▸ **Task to complete**
Reproduce the full listing below exactly. Do not include the pictures.

▸ **Data extract**
○ ○ ○ ○

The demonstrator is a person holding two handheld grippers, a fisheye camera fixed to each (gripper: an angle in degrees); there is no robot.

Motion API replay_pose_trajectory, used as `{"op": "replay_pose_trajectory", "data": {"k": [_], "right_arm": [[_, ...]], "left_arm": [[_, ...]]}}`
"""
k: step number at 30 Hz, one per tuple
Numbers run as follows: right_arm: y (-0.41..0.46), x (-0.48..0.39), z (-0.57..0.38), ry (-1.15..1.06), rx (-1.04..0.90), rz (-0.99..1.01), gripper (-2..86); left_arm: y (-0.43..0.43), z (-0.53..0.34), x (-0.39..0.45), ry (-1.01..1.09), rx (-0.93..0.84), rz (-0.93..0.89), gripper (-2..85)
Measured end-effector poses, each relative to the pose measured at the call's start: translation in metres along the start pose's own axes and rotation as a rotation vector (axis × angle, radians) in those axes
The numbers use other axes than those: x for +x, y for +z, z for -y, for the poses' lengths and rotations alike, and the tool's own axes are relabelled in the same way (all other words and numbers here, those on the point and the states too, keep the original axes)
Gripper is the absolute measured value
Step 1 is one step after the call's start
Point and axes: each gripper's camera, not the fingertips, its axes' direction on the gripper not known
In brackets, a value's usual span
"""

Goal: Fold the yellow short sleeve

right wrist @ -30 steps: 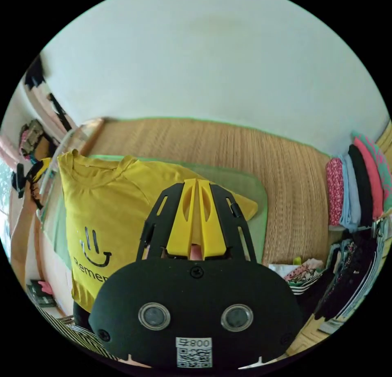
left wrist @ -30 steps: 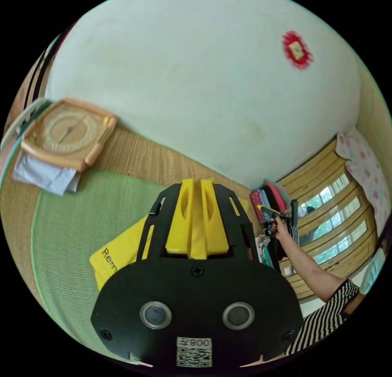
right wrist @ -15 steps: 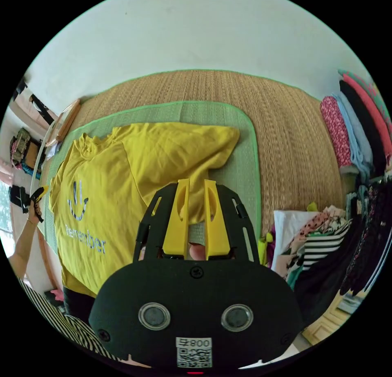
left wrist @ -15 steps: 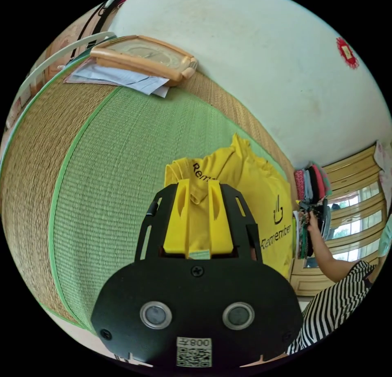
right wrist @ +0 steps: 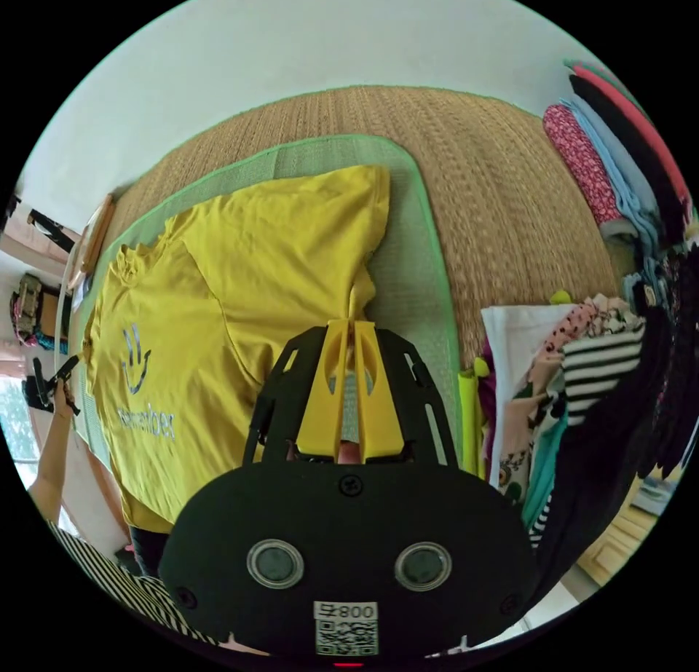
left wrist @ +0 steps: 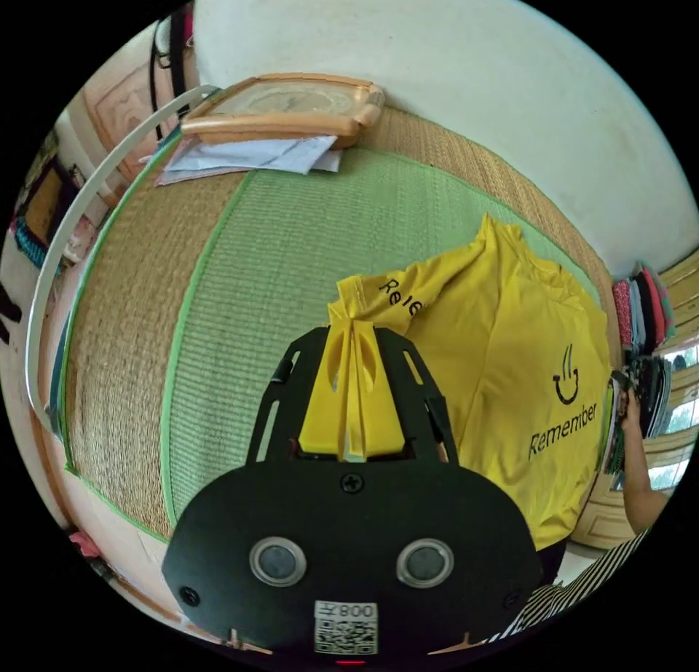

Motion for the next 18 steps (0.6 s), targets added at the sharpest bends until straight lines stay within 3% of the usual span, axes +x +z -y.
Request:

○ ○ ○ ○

▸ **Task result**
The demonstrator is a person holding two handheld grippers, a fisheye camera fixed to each (gripper: an angle in degrees); there is no robot.

Motion API replay_pose_trajectory, used as `{"op": "replay_pose_trajectory", "data": {"k": [_], "right_arm": [[_, ...]], "left_arm": [[_, ...]]}}`
"""
k: step number at 30 Hz, one per tuple
Numbers run as follows: right_arm: y (-0.41..0.46), x (-0.48..0.39), z (-0.57..0.38), ry (-1.15..1.06), rx (-1.04..0.90), rz (-0.99..1.01), gripper (-2..86); left_arm: y (-0.43..0.43), z (-0.53..0.34), x (-0.39..0.45), ry (-1.01..1.09), rx (-0.93..0.84), rz (-0.93..0.89), gripper (-2..85)
Measured end-effector poses, each relative to the pose measured at the call's start: translation in metres along the start pose's own axes and rotation as a rotation vector (axis × angle, radians) in those axes
The numbers use other axes than those: x for +x, y for +z, z for -y, for the poses' lengths and rotations alike, and the tool's own axes are relabelled in the same way (all other words and numbers here, those on the point and the states too, keep the original axes)
Gripper is the absolute measured value
Step 1 is one step after the call's start
Point and axes: each gripper's camera, not the fingertips, its axes' direction on the gripper not known
In brackets, a value's usual span
"""

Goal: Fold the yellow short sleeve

right wrist @ -30 steps: 
left wrist @ -30 steps: 
right wrist @ -15 steps: 
left wrist @ -15 steps: 
right wrist @ +0 steps: 
left wrist @ +0 steps: 

Motion for the next 18 steps (0.6 s), targets added at the sharpest bends until straight lines stay within 3% of the usual span, axes +x +z -y.
Request:

Work on the exercise is now concluded.